Your task is to reproduce exactly the lines that run from the beginning of the data through the line where "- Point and" appears.

(Beginning of DATASET SECTION)

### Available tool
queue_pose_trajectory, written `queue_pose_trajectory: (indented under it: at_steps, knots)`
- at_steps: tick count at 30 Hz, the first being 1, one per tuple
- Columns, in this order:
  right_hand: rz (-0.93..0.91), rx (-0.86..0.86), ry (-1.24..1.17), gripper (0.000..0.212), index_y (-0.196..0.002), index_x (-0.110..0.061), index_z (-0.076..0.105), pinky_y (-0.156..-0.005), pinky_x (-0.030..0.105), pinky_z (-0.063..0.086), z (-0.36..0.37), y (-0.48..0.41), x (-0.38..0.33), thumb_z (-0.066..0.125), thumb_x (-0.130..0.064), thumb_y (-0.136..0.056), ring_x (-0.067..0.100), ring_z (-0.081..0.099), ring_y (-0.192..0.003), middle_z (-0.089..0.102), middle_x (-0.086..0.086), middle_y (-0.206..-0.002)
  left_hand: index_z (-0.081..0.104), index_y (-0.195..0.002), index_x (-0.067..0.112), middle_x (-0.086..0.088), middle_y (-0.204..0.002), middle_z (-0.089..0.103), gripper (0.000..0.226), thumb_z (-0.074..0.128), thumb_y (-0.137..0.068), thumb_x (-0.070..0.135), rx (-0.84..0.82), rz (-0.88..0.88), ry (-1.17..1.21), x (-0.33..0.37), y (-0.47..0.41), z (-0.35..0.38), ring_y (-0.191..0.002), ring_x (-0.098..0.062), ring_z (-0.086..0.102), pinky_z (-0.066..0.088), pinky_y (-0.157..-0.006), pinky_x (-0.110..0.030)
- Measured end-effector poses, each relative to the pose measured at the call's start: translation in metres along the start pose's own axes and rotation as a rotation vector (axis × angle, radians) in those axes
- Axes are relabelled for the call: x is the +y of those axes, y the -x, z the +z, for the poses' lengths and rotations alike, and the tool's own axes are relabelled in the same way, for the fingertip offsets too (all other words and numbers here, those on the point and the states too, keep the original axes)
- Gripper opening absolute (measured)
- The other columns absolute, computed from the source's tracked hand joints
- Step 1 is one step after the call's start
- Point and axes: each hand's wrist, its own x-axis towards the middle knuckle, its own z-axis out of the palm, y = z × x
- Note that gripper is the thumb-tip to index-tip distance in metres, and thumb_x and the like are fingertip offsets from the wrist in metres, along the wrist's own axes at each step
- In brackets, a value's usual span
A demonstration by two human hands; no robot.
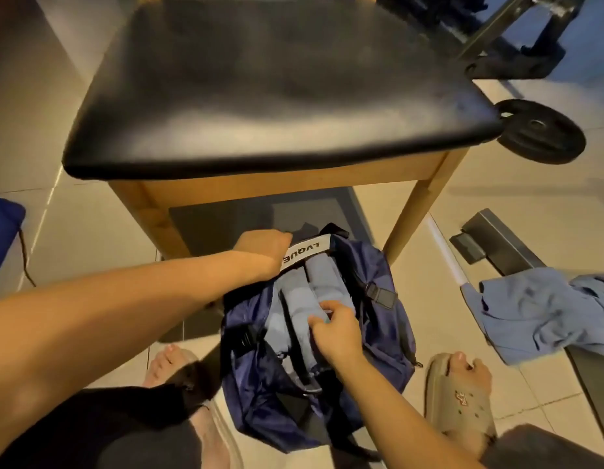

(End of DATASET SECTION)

**RESPONSE TO THIS TASK**.
### Available tool
queue_pose_trajectory, written `queue_pose_trajectory: (indented under it: at_steps, knots)`
- at_steps: tick count at 30 Hz, the first being 1, one per tuple
- Columns, in this order:
  right_hand: rz (-0.93..0.91), rx (-0.86..0.86), ry (-1.24..1.17), gripper (0.000..0.212), index_y (-0.196..0.002), index_x (-0.110..0.061), index_z (-0.076..0.105), pinky_y (-0.156..-0.005), pinky_x (-0.030..0.105), pinky_z (-0.063..0.086), z (-0.36..0.37), y (-0.48..0.41), x (-0.38..0.33), thumb_z (-0.066..0.125), thumb_x (-0.130..0.064), thumb_y (-0.136..0.056), ring_x (-0.067..0.100), ring_z (-0.081..0.099), ring_y (-0.192..0.003), middle_z (-0.089..0.102), middle_x (-0.086..0.086), middle_y (-0.206..-0.002)
  left_hand: index_z (-0.081..0.104), index_y (-0.195..0.002), index_x (-0.067..0.112), middle_x (-0.086..0.088), middle_y (-0.204..0.002), middle_z (-0.089..0.103), gripper (0.000..0.226), thumb_z (-0.074..0.128), thumb_y (-0.137..0.068), thumb_x (-0.070..0.135), rx (-0.84..0.82), rz (-0.88..0.88), ry (-1.17..1.21), x (-0.33..0.37), y (-0.47..0.41), z (-0.35..0.38), ring_y (-0.191..0.002), ring_x (-0.098..0.062), ring_z (-0.086..0.102), pinky_z (-0.066..0.088), pinky_y (-0.157..-0.006), pinky_x (-0.110..0.030)
- Measured end-effector poses, each relative to the pose measured at the call's start: translation in metres along the start pose's own axes and rotation as a rotation vector (axis × angle, radians) in those axes
- Axes are relabelled for the call: x is the +y of those axes, y the -x, z the +z, for the poses' lengths and rotations alike, and the tool's own axes are relabelled in the same way, for the fingertip offsets too (all other words and numbers here, those on the point and the states too, keep the original axes)
- Gripper opening absolute (measured)
- The other columns absolute, computed from the source's tracked hand joints
- Step 1 is one step after the call's start
- Point and axes: each hand's wrist, its own x-axis towards the middle knuckle, its own z-axis out of the palm, y = z × x

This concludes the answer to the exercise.